Quantas vezes atravessamos as fronteiras do mundo acreditando que somos cidadãos planetários. Não importa o país, o Hemisfério Norte ou Sul, o Ocidente ou Oriente. Somos seres humanos, abertos a conhecer novas culturas, aprender outros idiomas e descobrir diferentes maneiras de viver.
Lembro-me dos nossos ancestrais nômades. Guiavam-se pelo clima e pela disponibilidade de alimento. Onde havia caça e abrigo, ali permaneciam. No dia seguinte, retornavam a caminhada, porque sobreviver significava continuar em movimento. Era o seu modo de vida.
Lembro também de um trecho da canção Comida, dos Titãs:
"A gente não quer só comida..."
Afinal, a fome humana nunca foi apenas de pão. Temos fome de dignidade, de pertencimento, de afeto, de arte e de esperança.
Agora imagine ter de deixar o seu país não por escolha, mas porque já não há outra possibilidade. As panelas estão vazias. A violência ocupa as ruas. Guerras. Perseguição Política. A esperança parece perder as forças. O túnel escurece.
Hoje, milhões de pessoas também caminham em busca de um lugar seguro. Mas há uma diferença fundamental: elas não partiram porque esse era seu modo de vida. Partiram porque permanecer deixou de ser uma possibilidade.
Mesmo assim, algo permanece vivo: o desejo de continuar.
É esse desejo que se alimenta da própria dificuldade e faz alguém olhar para o horizonte em busca de um lugar onde ainda seja possível recomeçar.
Mas o mundo nem sempre é acolhedor.
Já não enfrentamos tribos em disputa por territórios, mas convivemos com outras fronteiras: o preconceito, a xenofobia, a indiferença e o medo do diferente.

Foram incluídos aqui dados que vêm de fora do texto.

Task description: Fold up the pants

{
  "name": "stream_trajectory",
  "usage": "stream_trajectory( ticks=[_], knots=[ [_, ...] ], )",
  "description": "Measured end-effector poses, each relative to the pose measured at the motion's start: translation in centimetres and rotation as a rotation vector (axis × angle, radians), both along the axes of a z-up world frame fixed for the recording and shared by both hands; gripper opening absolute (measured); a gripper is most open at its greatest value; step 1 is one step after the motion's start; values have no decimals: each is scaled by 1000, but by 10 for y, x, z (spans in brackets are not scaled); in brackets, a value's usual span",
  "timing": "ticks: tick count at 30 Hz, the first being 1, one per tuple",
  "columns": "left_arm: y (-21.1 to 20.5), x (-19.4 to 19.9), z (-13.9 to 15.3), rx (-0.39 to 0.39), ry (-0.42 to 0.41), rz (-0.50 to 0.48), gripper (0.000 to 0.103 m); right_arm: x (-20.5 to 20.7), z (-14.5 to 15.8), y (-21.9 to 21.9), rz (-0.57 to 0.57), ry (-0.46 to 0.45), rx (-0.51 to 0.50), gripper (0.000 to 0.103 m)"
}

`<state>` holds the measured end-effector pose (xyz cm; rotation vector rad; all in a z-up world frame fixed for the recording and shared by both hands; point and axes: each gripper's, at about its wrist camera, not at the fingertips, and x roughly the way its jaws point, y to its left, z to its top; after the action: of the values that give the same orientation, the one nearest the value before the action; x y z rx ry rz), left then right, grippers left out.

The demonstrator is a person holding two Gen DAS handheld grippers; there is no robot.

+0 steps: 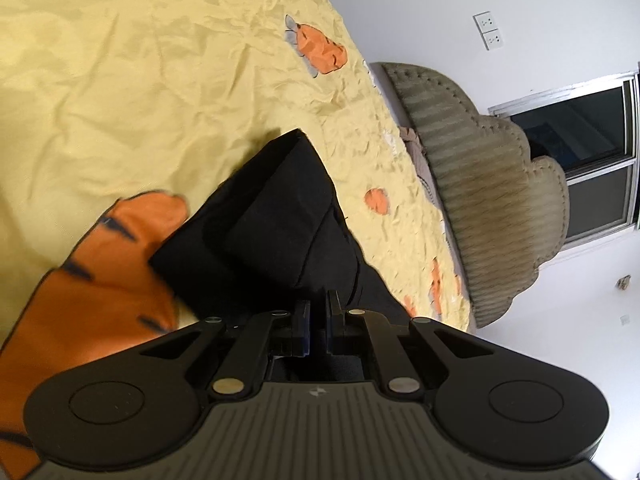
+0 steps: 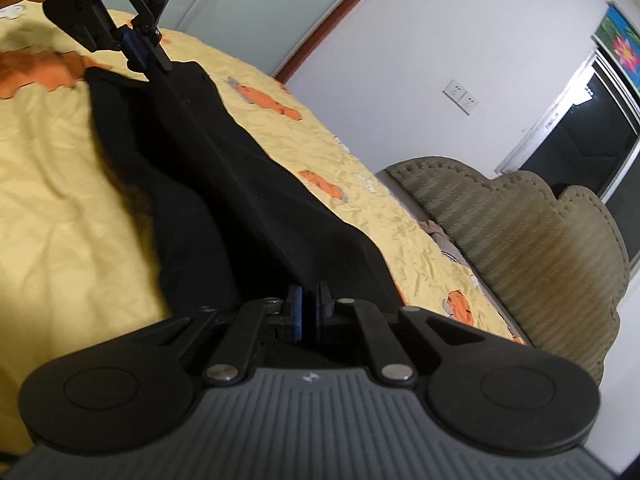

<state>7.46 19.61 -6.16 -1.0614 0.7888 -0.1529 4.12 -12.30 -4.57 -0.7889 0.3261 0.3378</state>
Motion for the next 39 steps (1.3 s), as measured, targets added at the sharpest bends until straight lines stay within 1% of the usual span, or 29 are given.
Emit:
stream_trajectory(
  ticks=[2,4,6,7,8,9,10,13,15,20,22,23,25,27,30,33,36,38,39],
  knots=[
    [-1,-6,3,28,-6,0,6,-5,-1,1,7,13,-8,5],
    [-3,-13,8,76,-23,4,6,-9,-3,1,12,23,-11,4],
    [-7,-21,16,158,-59,10,6,-13,-4,1,16,31,-11,4],
    [-10,-25,22,211,-78,13,6,-14,-4,2,20,33,-12,4],
    [-12,-28,24,245,-90,10,6,-16,-4,2,23,34,-14,4],
    [-14,-29,24,267,-86,0,6,-17,-4,3,25,35,-14,4],
    [-14,-28,20,285,-59,-5,6,-17,-3,3,29,38,-15,4],
    [-9,-28,5,295,29,23,6,-16,-6,4,33,54,-27,4],
    [0,-34,-1,298,52,58,6,-18,-9,5,33,62,-37,4],
    [16,-49,8,337,23,126,7,-22,-14,5,36,73,-45,4],
    [16,-47,14,347,7,112,6,-22,-13,6,35,73,-39,4],
    [17,-46,15,313,-1,89,6,-22,-13,6,33,73,-36,4],
    [17,-39,13,216,-5,42,7,-22,-15,6,31,76,-35,4],
    [18,-35,8,136,3,25,7,-22,-18,7,29,74,-41,4],
    [17,-29,1,59,24,30,7,-23,-18,7,25,70,-35,4],
    [18,-21,-9,-41,52,22,11,-23,-17,5,23,69,-24,4],
    [18,-13,-16,-98,76,25,12,-24,-16,3,22,68,-17,4],
    [17,-10,-20,-137,87,15,23,-24,-16,4,21,68,-17,4],
    [17,-10,-21,-146,85,16,36,-24,-17,4,21,68,-20,4]
  ],
)
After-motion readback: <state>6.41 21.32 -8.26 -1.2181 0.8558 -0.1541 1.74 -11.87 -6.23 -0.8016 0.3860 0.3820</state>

Talvez possamos aprender, mais uma vez, com nossos ancestrais. Erguer os olhos para o céu. Contemplar as nuvens, as estrelas, a lua e o sol. Eles permanecem ali, cumprindo silenciosamente seu percurso, enquanto a Terra gira e a vida insiste em se transformar.
Migrar talvez seja uma das experiências mais antigas da humanidade.
Recomeçar, certamente, continua sendo uma das mais difíceis.
E, apesar de tudo, ninguém disse que seria fácil. Mas desistir nunca foi uma opção para quem ainda acredita que, depois da travessia, pode existir um novo lugar para chamar de lar.